* **ACTION ITEM**
Check every line of the data below for the string "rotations", and copy the ones that hold it.

○ ○ ○ ○ ○

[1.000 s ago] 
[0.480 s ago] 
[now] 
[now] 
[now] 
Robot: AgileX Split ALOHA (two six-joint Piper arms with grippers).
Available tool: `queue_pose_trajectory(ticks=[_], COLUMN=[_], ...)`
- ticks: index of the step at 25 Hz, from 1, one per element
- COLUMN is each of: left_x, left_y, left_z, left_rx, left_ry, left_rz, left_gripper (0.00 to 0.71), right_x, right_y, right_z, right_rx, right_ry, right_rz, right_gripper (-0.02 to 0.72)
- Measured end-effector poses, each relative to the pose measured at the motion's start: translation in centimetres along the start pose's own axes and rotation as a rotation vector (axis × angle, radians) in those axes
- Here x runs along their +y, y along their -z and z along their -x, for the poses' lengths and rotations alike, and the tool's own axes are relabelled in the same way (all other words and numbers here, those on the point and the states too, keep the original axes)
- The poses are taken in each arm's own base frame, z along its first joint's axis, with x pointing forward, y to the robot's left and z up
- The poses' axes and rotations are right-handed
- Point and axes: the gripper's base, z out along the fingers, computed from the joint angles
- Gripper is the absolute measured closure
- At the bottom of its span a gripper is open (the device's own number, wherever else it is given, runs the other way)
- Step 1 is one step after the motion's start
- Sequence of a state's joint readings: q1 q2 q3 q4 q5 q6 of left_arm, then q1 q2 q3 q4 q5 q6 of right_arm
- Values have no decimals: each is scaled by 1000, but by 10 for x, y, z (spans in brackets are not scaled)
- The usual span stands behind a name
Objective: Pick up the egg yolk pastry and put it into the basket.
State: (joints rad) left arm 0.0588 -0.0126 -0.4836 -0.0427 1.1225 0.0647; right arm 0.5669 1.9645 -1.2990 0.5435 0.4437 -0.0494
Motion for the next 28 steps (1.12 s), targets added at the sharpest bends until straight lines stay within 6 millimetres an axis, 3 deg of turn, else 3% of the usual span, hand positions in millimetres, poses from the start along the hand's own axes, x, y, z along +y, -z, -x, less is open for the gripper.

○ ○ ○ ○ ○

* **RESPONSE**
- Here x runs along their +y, y along their -z and z along their -x, for the poses' lengths and rotations alike, and the tool's own axes are relabelled in the same way (all other words and numbers here, those on the point and the states too, keep the original axes)
- The poses' axes and rotations are right-handed

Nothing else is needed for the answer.